◆ Brief ◆
Search the data below for the string "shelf" and copy all lines where it shows up.

◆ Data provided ◆
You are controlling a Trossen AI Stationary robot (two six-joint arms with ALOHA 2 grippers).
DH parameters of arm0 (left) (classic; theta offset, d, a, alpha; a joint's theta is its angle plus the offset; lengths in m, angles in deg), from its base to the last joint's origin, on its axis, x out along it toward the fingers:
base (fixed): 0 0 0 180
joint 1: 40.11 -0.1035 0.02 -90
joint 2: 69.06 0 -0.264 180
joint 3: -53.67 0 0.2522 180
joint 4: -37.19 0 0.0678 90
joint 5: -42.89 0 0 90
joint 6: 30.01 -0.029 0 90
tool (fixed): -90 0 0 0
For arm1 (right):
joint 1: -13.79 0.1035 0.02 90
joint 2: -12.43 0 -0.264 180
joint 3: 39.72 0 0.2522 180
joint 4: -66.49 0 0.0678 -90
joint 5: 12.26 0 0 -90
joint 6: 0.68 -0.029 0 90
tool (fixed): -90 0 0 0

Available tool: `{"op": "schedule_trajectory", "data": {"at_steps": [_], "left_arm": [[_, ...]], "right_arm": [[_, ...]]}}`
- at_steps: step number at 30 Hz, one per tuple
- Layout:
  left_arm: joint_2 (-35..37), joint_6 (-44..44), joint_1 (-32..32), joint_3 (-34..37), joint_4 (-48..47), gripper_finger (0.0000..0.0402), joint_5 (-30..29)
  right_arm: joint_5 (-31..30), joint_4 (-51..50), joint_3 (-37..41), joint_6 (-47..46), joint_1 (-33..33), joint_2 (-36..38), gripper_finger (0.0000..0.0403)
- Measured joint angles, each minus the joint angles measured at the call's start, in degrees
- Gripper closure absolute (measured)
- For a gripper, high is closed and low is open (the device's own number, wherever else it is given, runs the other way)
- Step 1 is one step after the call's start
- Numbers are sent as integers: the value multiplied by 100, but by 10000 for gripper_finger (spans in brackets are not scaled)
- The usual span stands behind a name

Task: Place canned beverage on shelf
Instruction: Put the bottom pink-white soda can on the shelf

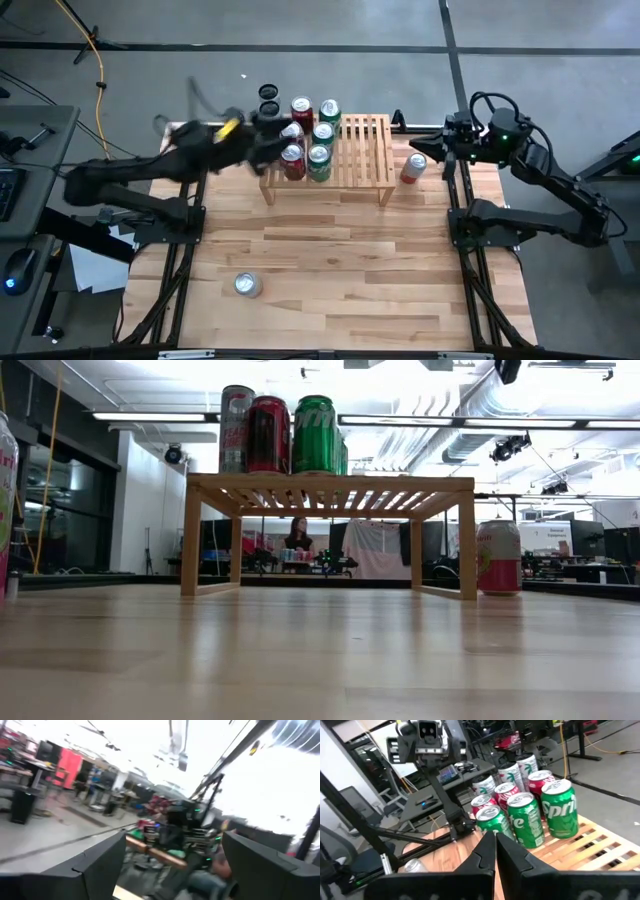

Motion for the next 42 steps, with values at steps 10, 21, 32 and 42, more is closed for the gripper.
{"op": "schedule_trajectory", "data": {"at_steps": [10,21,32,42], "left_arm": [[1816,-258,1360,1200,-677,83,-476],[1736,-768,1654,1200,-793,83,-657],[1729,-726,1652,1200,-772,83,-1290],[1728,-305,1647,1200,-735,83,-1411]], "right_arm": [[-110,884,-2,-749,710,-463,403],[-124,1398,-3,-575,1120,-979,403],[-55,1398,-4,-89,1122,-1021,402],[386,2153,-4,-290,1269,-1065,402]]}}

◆ Answer section ◆
Task: Place canned beverage on shelf
Instruction: Put the bottom pink-white soda can on the shelf

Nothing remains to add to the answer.